Action item | Pick out all lines with the word "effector" from the records that follow.
***** Available records *****
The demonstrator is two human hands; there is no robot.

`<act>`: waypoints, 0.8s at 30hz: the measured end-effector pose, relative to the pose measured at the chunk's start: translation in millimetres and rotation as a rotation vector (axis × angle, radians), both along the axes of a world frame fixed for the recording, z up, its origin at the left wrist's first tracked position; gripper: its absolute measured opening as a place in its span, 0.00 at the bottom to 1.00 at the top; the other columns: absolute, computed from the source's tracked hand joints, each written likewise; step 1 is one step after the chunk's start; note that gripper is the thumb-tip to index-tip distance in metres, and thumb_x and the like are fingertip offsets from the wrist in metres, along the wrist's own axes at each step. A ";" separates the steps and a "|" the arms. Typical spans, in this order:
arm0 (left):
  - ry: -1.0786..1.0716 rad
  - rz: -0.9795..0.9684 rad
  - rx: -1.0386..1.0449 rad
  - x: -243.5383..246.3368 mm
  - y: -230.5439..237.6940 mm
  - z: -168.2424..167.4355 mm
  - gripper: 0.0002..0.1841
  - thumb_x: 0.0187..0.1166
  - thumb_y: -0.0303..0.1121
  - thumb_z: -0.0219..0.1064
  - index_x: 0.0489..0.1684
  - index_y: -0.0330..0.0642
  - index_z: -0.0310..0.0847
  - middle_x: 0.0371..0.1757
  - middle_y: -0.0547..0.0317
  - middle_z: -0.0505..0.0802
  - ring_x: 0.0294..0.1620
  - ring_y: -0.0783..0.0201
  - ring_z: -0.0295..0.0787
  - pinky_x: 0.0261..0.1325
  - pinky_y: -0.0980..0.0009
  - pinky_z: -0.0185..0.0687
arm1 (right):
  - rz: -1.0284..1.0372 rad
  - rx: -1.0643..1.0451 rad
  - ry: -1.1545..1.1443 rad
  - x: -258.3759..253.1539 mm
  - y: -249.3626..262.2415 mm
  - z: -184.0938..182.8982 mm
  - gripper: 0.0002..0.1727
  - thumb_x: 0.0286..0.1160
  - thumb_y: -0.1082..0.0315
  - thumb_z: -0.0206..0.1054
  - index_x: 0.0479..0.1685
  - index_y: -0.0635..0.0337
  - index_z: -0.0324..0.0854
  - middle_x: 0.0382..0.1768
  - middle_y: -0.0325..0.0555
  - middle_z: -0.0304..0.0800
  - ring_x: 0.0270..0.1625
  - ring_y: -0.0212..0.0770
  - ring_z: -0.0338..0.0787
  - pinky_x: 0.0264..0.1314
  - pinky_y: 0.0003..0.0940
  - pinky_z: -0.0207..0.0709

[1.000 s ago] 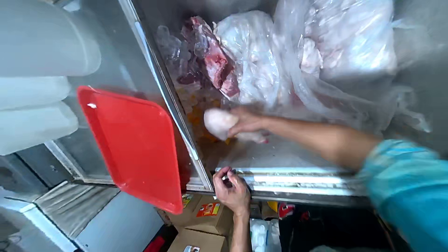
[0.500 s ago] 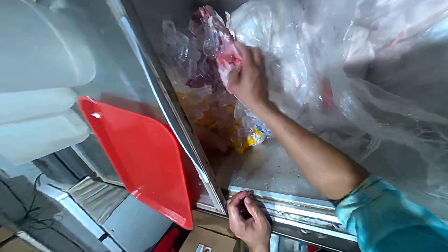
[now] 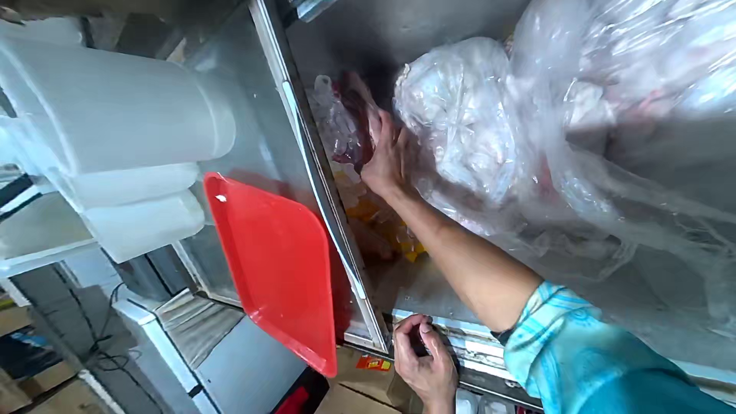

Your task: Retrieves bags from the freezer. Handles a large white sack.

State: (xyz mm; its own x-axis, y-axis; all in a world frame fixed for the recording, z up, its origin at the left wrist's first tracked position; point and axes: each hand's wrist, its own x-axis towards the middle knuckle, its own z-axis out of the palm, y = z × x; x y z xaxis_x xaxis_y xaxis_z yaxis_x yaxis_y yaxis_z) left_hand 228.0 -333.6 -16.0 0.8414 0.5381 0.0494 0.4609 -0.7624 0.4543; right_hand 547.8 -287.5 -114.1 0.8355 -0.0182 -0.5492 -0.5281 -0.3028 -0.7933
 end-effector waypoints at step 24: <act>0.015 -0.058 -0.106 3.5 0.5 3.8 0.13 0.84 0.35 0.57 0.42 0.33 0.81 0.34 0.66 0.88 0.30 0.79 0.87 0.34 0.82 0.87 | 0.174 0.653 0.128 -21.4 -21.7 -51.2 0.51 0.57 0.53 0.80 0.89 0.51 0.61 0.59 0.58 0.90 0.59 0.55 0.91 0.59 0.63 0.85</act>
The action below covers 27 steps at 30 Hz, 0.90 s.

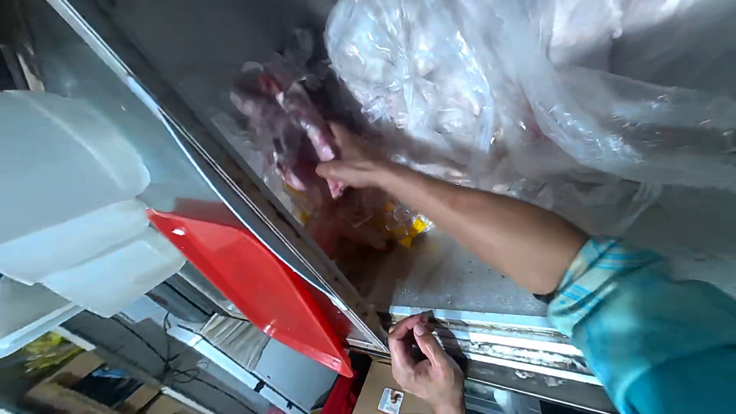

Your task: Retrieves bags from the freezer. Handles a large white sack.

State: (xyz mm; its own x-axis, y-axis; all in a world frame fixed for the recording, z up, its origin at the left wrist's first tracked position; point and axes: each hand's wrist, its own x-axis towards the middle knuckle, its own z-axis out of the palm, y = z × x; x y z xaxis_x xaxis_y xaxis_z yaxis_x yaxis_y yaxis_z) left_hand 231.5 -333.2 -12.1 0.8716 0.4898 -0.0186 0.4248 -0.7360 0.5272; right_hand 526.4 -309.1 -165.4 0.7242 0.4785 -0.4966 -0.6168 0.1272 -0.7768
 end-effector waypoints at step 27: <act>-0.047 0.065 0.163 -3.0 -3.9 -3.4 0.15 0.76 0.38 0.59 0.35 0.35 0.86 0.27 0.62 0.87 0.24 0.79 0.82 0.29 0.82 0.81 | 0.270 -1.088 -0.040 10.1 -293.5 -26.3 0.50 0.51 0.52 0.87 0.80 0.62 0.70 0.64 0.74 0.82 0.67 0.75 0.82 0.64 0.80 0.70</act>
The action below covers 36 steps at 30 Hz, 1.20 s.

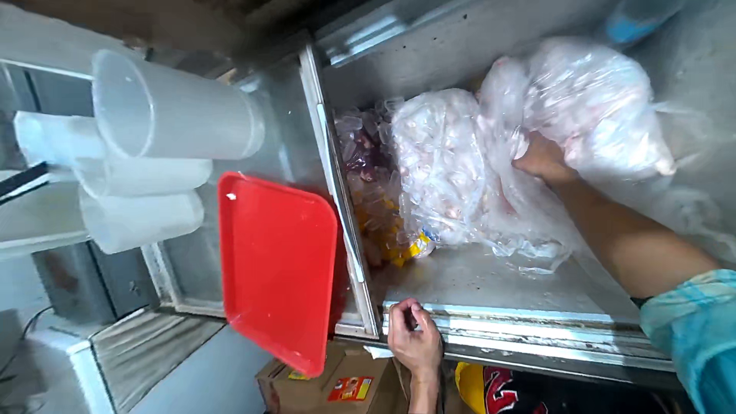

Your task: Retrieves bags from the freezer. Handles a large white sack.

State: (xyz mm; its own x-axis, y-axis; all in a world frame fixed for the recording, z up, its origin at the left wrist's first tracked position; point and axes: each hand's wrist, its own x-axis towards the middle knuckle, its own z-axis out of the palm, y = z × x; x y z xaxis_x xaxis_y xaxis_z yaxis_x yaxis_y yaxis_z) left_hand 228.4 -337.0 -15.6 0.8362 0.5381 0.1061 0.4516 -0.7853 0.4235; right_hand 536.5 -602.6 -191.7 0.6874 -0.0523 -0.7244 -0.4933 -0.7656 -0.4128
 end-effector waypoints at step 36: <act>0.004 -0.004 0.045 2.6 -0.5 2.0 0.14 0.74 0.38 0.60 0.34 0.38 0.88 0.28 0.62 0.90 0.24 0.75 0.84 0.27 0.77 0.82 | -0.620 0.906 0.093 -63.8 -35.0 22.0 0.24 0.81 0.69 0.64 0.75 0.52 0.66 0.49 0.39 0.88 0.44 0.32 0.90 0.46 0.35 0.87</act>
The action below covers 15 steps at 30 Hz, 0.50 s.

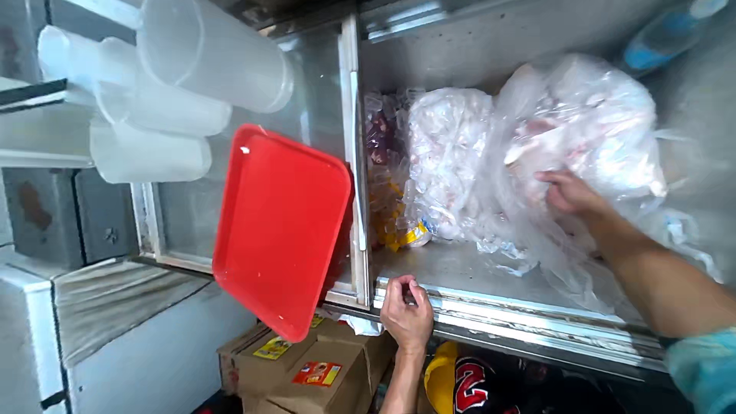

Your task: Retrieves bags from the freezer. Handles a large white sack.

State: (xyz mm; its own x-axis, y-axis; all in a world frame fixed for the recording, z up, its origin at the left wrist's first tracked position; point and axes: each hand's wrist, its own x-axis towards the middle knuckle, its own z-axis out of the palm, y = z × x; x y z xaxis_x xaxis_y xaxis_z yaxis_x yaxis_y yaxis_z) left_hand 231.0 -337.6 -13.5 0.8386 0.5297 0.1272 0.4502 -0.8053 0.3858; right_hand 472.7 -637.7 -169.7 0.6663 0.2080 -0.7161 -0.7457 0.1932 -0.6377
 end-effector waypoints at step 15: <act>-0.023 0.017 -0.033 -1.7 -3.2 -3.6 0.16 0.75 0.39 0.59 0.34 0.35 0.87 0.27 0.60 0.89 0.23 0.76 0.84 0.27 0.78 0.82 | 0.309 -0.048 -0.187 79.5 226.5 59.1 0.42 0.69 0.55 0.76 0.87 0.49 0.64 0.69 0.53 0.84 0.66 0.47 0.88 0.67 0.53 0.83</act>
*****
Task answer |
`<act>`: waypoints, 0.8s at 30hz: the measured end-effector pose, relative to the pose measured at the chunk's start: translation in millimetres and rotation as a rotation vector (axis × angle, radians), both along the axes of a world frame fixed for the recording, z up, its origin at the left wrist's first tracked position; gripper: its absolute measured opening as a place in its span, 0.00 at the bottom to 1.00 at the top; the other columns: absolute, computed from the source's tracked hand joints, each written likewise; step 1 is one step after the chunk's start; note that gripper is the thumb-tip to index-tip distance in metres, and thumb_x and the like are fingertip offsets from the wrist in metres, along the wrist's own axes at each step. A ";" separates the steps and a "|" the arms. Typical spans, in this order:
 end-effector waypoints at step 24: <act>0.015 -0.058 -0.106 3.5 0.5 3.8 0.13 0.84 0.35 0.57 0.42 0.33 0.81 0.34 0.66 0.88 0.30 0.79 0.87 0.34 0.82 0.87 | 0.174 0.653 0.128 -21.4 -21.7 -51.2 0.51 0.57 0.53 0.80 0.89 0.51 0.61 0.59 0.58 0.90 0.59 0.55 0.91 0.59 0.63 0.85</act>
 end-effector waypoints at step 27: <act>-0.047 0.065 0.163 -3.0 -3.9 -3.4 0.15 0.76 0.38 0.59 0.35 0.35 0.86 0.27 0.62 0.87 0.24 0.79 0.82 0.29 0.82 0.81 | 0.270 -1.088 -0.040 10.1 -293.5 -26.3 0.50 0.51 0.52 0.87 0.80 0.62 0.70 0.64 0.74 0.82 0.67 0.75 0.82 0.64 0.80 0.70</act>
 end-effector waypoints at step 36: <act>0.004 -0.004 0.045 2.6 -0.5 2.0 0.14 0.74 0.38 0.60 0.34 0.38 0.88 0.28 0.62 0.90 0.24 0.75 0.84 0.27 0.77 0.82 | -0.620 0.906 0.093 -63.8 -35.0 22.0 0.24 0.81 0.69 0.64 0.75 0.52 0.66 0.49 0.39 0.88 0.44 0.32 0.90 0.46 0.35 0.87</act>
 end-effector waypoints at step 15: <act>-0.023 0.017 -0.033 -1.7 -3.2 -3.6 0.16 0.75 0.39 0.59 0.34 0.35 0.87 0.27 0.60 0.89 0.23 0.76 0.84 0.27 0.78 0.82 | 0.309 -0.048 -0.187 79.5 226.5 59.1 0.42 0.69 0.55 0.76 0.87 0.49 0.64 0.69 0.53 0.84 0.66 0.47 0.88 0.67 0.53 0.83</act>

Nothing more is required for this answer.